• **What you need to do**
Since only part of the material below is wanted, output exactly the lines from the one with "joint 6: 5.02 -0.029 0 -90" up to and including the one with "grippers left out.".

• **Data shown**
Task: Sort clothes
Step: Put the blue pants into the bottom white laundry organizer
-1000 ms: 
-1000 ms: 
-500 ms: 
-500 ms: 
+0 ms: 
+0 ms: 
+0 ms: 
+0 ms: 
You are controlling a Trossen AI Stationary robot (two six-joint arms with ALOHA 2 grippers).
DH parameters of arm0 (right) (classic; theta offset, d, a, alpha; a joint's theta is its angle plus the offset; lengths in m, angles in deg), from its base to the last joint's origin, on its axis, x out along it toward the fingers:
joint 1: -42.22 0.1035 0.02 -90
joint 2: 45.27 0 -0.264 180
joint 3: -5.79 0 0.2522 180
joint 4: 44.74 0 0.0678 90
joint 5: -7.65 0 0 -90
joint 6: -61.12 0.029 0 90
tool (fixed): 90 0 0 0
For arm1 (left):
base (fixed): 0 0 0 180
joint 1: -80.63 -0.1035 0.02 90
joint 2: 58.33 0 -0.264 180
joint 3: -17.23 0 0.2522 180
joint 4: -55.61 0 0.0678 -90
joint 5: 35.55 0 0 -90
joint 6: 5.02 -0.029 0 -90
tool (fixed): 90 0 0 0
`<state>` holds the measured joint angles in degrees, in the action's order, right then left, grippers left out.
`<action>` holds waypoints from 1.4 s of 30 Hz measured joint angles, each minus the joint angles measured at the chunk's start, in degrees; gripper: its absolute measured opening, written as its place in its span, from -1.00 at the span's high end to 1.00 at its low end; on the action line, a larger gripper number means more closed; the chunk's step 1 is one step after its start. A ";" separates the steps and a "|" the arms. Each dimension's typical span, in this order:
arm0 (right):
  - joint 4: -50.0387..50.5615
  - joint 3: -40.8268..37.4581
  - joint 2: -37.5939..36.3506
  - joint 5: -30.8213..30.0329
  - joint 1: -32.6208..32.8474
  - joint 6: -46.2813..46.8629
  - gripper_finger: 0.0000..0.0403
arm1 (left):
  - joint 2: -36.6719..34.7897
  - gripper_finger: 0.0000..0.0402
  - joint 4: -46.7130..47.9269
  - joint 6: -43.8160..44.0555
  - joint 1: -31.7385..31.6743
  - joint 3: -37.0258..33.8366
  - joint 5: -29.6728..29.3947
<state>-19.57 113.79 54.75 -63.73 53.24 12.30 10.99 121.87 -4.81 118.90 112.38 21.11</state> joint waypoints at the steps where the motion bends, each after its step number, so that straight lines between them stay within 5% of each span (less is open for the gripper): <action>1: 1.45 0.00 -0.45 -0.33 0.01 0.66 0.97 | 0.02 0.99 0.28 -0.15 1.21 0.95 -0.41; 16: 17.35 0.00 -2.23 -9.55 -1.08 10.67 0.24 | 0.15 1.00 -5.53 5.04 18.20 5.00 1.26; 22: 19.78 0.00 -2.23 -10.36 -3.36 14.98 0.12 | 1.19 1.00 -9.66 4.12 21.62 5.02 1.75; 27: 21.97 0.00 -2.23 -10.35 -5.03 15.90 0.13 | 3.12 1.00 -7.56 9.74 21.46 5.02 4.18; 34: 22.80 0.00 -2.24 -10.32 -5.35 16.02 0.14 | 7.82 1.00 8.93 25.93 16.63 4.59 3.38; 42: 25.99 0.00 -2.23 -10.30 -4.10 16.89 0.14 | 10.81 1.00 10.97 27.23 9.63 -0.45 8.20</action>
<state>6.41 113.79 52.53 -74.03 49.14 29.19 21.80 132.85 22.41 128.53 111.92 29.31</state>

• **Output of the task**
joint 6: 5.02 -0.029 0 -90
tool (fixed): 90 0 0 0
`<state>` holds the measured joint angles in degrees, in the action's order, right then left, grippers left out.

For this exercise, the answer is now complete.